Each model can be built by running the code in a notebook file named 'main.ipynb' located in src folder. The notebook is divided into three sections:
- To build document embedding model using paragraph vector
- To build sentiment analysis model using deep neural network
- To do model evaluation using testing data
Each section can be run independently by import all modules and libraries in the first cell of the notebook.
In this section you can input a corpus name ('prosa' or 'tripadvisor') then the PvModel wil set up file path to save the model produced after learning. You will also need to input the file path of the corpus. If you want to build model for different corpus, you can directly modify the file path in PvModel.
In this section you can input or modify several variables based on deep neural network that you want to train. For all DNN you can change the 'embedding_size' based on word embedding that you use. You can also change the number of maximum vocabulary (max_vocab) and maximum sequence in a sentence (max_sequence) based on corpus.
If you want to create CNN with single filter or kernel, set the 'extra_conv' variable into False and if you want to use several filters then set it into True. You also need to input the filter size in 'cnn_kernel'. If you want to add paragraph vector as input features of CNN, set 'paragraph_vec' into True and set 'doc_vector' into 'prosa' or 'tripadvisor' to import the corresponding document embedding.
You need to set 'rnn_type' into 'bi-lstm' or 'bi-gru' according to the model you want to build. Set the number of RNN hidden size in 'rnn_unit'. RNN model can also be built using paragraph vector.

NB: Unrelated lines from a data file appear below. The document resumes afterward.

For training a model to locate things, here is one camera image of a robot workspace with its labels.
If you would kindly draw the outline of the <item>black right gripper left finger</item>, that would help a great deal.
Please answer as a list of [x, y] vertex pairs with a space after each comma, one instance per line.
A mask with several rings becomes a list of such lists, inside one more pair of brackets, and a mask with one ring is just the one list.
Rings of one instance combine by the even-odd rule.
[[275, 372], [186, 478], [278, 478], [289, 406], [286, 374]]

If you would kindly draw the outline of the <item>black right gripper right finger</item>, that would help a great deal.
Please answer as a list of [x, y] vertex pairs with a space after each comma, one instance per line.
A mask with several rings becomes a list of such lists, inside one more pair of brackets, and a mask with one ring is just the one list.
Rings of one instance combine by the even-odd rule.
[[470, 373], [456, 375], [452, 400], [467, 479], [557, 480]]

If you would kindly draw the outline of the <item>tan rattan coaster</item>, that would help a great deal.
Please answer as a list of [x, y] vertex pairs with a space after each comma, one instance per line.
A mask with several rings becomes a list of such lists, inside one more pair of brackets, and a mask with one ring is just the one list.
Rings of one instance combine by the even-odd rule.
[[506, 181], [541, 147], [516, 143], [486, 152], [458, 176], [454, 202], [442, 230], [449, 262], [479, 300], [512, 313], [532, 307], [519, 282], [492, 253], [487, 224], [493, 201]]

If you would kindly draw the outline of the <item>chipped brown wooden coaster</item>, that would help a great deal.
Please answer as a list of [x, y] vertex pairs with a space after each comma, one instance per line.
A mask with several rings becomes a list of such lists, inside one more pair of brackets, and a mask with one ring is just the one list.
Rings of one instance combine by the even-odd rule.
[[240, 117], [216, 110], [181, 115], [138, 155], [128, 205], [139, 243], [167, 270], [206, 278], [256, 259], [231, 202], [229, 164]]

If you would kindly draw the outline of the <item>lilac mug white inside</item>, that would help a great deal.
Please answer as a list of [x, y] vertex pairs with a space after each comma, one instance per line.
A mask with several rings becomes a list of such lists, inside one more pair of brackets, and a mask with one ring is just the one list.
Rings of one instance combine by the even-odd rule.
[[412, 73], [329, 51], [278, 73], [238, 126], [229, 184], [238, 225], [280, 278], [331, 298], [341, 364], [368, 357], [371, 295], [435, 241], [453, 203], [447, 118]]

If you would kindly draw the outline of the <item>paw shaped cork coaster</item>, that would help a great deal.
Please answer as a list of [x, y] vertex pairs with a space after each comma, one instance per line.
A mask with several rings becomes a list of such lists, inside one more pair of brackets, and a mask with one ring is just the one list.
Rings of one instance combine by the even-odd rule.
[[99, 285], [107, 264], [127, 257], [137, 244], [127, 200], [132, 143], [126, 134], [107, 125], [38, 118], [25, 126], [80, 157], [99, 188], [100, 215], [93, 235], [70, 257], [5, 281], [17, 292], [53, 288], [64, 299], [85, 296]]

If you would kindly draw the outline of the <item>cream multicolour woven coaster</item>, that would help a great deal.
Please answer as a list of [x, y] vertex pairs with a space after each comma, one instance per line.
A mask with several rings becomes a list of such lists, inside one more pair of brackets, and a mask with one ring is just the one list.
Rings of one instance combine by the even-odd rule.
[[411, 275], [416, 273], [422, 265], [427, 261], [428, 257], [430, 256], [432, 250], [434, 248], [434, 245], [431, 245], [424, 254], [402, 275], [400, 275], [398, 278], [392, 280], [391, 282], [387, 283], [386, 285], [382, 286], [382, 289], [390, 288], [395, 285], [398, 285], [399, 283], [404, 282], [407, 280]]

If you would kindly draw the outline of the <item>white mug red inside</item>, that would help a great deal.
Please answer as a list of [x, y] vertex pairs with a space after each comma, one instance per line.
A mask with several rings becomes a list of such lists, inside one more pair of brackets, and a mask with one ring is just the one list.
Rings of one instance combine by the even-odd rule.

If you want to use paragraph vector as input features of RNN, set 'paragraph_vec' into True and set 'doc_vector' into 'prosa' or 'tripadvisor' to import the corresponding document embedding.
To create a hierarchical model, set 'hierarchy' into True. Then define the type of DNN used for each level. For sentence level, 'dnn_sent_level' can be set into 'cnn' or 'lstm'. For document level, 'dnn_doc_level' can be set into 'bi-lstm' or 'bi-gru'. The number of rnn unit for document level can be set in 'grnn_unit'. Corpus prosa.ai has compatible format of data to build the hierarchical model.
In this section you need to set several variables according to the sentiment analysis model you load. You also need to specify the model path.